ACTIVITY: Look through the material and copy each line holding "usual".

....................

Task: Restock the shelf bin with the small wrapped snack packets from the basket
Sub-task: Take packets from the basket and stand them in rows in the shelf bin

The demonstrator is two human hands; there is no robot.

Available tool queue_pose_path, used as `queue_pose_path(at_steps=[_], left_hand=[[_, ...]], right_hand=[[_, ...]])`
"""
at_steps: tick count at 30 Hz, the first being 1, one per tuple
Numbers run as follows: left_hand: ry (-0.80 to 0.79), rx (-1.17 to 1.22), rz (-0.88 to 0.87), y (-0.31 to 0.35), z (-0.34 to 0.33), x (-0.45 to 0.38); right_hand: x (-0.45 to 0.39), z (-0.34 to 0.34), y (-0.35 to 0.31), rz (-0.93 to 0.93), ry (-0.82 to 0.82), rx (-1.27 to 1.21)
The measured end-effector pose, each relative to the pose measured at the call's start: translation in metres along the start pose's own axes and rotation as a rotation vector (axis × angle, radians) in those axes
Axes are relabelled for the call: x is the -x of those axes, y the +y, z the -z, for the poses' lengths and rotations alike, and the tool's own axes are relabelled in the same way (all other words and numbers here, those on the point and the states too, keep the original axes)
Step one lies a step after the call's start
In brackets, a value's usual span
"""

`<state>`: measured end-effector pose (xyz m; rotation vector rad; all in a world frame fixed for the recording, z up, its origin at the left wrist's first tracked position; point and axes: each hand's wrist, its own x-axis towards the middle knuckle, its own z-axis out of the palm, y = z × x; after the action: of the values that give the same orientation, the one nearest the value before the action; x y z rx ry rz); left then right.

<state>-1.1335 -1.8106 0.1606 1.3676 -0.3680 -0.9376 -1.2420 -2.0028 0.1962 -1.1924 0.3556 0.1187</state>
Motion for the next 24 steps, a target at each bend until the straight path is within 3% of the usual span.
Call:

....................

RESPONSE AREA:
In brackets, a value's usual span
Motion for the next 24 steps, a target at each bend until the straight path is within 3% of the usual span.

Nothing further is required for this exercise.